Behind the Budget, Democracy Is at Stake in the U.S.

For several weeks now, it has been believed that a real debate about the United States’ financial problems and its budget was taking place. The truth has erupted in the past few weeks through the deadlock of these negotiations, which continue tonight. It is no longer a question of value; the numbers are close enough to allow for an agreement.

The financial stakes are high. They concern a reduction in expenditure amounting to $35 billion from the budget presented by the White House. This is certainly worth our attention, but an ideological debate has emerged from this issue. The impossibility of reaching an agreement is nothing other than a deadlock in democracy.

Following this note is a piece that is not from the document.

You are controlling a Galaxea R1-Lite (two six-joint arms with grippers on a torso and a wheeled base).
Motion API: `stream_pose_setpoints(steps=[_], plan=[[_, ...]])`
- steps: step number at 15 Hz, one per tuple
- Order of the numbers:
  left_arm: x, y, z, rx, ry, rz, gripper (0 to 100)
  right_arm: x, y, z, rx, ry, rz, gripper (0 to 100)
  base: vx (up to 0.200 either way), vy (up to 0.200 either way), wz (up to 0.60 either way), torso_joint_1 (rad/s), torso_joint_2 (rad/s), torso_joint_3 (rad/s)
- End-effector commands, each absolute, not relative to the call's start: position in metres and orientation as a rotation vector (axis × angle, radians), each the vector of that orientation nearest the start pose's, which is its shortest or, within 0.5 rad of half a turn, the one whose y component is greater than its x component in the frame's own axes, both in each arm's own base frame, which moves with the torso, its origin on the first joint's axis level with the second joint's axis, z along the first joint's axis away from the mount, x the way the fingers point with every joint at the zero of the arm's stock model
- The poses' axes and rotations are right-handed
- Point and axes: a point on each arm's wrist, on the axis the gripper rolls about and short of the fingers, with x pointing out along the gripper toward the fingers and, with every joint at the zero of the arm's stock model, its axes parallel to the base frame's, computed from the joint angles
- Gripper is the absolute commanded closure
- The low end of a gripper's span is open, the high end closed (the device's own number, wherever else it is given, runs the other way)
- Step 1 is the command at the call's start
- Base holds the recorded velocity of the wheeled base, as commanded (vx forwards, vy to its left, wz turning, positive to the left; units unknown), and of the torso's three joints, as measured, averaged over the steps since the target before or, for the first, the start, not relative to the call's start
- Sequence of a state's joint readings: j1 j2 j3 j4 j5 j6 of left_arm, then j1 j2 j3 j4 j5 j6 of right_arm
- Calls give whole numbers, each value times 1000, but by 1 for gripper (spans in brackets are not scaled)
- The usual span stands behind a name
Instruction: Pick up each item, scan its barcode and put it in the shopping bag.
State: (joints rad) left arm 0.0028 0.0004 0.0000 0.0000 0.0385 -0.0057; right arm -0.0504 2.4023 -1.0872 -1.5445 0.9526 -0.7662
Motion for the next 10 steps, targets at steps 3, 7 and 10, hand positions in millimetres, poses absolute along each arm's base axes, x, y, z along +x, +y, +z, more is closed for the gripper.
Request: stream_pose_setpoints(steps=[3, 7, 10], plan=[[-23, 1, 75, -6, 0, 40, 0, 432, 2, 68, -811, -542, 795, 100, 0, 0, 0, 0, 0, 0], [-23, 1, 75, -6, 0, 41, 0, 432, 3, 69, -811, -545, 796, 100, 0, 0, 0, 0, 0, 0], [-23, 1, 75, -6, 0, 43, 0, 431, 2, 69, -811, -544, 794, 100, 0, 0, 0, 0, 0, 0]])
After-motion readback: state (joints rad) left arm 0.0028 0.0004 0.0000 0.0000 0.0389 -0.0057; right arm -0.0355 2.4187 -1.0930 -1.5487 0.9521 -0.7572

A division in the Republican Party has appeared for all to see. Between its moderate wing, its base and the extreme right of the tea party, John Boehner, the Speaker of the House of Representatives, is trying desperately to rally his troops and to get a consensus. The Republicans need this all the more since Barack Obama’s announcement of his seeking the nomination and the beginning of his election campaign, which has highlighted the impossibility of building a consensus on a Republican candidate.

Since yesterday the Republicans have been making demands. They want to stop the subsidization of family planning activities. Obviously, the anti-abortion movement is the group leading that demand. However, what bothers most people is that family planning is a only a small drop in the ocean of Planned Parenthood and that its activities reach far beyond the issues of abortion, including assistance to many families, fertility problems and many others.

The second topic will also send a chill down your spine: As a condition of the renewal of its budget, the Republicans’ version demands the removal of the Environmental Protection Agency’s right to regulate toxic gas emissions. This means nothing other than giving companies license to pollute more without anyone complaining. Therefore, the budget is being used to force this government agency to abandon its pollution standards, which are known to be less strict than in other parts of the world.

These two examples, which are making headlines in the media in this toxic climate of “countdown to compromise,” demonstrate two worrying excesses of American democracy:

  • 1. The evil habit of attaching considerations to bills other than those relating to the law itself has now affected the budget process. The Republicans are taking the budget hostage for reforms that have nothing to do with it. This instance has allegedly created a drift of democracy.

  • 2. In second place is the budget debate, which has major financial and economic consequences. Instead of determination in budgetary matters, the Republicans are demonstrating their lack of interest in their “priority” aim and are substituting it for “social” objectives, namely ideological aims.

Last night, faced with this attitude, President Obama recalled what is at stake and rightly raised the specter of another recession, at a time when unemployment is falling and when a gradual recovery is underway. He has personally put a lot of work into the three meetings he had arranged at the White House. In his statement last night, he said he was “not yet prepared to express wild optimism.” He also refused a last-minute attempt to grant an additional week’s extension.

The countdown to government shutdown has begun. It would ban 800,000 federal employees from accessing their place of work and deprive them of pay. Beyond that, pensions and other federal contributions would not be paid — even the troops in combat zones would not receive their salary.